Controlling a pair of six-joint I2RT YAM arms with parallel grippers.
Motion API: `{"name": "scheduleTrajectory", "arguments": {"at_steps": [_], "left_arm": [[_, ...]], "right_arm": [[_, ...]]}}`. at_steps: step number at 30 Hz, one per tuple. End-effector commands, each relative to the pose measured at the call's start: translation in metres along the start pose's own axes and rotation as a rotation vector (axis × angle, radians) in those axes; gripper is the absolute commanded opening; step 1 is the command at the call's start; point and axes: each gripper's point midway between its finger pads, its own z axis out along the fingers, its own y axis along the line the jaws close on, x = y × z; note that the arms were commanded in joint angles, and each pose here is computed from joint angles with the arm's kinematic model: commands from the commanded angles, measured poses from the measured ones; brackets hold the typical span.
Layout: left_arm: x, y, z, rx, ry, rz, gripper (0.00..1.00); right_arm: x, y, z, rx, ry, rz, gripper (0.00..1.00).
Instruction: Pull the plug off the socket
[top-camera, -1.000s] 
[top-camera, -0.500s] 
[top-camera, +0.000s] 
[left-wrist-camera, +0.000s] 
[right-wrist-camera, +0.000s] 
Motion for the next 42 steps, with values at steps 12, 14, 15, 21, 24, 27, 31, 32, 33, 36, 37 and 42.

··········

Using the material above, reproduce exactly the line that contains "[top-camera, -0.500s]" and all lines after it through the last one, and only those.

[top-camera, -0.500s] 
[top-camera, +0.000s] 
[left-wrist-camera, +0.000s] 
[right-wrist-camera, +0.000s] 
Motion for the next 42 steps, with values at steps 12, 14, 15, 21, 24, 27, 31, 32, 33, 36, 37 and 42.

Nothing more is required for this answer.